Agriculturals: While prices of wheat and corn fell sharply this week and continue to trade close to multi-month lows despite yesterday’s increases, the soybean price has gained by 2.3% since the beginning of the week. At present, a bushel of soybeans costs $14.8, the same as it did a month ago. Reasons cited for the decoupling of soybean prices are robust demand, delivery problems in South America and the low US stock levels. The latter are likely to be confirmed by the estimates to be released later today by the US Department of Agriculture. By the end of the current crop year, US soybean stocks look set to dwindle to 124 million bushels. In all probability, the stocks-to-use ratio would then drop to 4% and thus to its lowest level since records began 49 years ago.
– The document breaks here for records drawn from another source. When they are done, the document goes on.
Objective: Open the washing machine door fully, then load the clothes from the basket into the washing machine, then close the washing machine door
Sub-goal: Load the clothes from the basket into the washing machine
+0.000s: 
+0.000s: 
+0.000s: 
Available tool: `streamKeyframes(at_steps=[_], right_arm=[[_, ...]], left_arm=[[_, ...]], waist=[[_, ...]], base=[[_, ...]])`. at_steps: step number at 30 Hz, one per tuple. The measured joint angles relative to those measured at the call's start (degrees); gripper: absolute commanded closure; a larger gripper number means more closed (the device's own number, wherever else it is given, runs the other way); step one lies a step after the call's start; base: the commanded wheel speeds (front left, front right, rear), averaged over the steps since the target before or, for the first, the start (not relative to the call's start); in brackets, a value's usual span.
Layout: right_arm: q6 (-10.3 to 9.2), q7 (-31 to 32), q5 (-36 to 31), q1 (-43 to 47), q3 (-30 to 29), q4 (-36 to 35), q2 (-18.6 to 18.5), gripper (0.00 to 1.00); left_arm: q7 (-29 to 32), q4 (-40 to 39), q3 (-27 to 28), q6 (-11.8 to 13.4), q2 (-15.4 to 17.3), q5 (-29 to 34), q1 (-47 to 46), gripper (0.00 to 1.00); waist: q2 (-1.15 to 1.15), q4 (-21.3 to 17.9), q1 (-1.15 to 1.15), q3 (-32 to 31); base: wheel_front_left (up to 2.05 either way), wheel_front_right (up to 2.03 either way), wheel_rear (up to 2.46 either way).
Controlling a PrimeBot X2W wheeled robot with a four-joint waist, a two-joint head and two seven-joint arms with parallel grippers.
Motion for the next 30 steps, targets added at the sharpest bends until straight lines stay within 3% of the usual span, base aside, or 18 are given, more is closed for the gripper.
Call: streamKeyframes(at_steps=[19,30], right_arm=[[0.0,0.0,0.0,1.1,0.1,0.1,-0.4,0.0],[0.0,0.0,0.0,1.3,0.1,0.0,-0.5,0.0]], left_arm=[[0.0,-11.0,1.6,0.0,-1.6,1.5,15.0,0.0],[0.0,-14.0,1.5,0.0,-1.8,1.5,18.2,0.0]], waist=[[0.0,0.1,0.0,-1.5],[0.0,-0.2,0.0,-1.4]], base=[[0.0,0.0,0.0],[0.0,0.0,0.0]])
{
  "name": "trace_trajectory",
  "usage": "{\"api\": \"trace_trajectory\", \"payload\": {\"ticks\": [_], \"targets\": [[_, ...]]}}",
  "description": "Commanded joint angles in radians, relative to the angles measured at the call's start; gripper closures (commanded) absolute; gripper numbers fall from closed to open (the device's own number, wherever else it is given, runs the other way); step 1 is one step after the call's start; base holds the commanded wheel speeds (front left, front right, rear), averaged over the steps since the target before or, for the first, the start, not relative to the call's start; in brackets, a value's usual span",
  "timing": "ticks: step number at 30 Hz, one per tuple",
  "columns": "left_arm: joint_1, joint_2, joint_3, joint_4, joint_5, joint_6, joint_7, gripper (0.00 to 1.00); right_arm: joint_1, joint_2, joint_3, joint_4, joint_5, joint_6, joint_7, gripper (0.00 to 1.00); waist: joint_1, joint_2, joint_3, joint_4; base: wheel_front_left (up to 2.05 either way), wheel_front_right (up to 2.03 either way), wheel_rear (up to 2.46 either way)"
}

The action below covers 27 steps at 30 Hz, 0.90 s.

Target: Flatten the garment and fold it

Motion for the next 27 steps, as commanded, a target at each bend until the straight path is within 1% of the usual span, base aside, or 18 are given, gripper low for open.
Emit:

One factor pointing to increased demand is the fact that China, the largest importer of soybeans, bought considerably less in February and will thus need to replenish its stocks. According to the Chinese customs authorities, soybean imports into China last month totalled a mere 2.9 million tons – this is nearly 40% lower than in January and 24% below the year-on-year figure. It was also the lowest monthly import volume for two years. Besides the Chinese New Year celebrations, lower seasonal demand and low processing margins were no doubt responsible for the sharp decline in imports.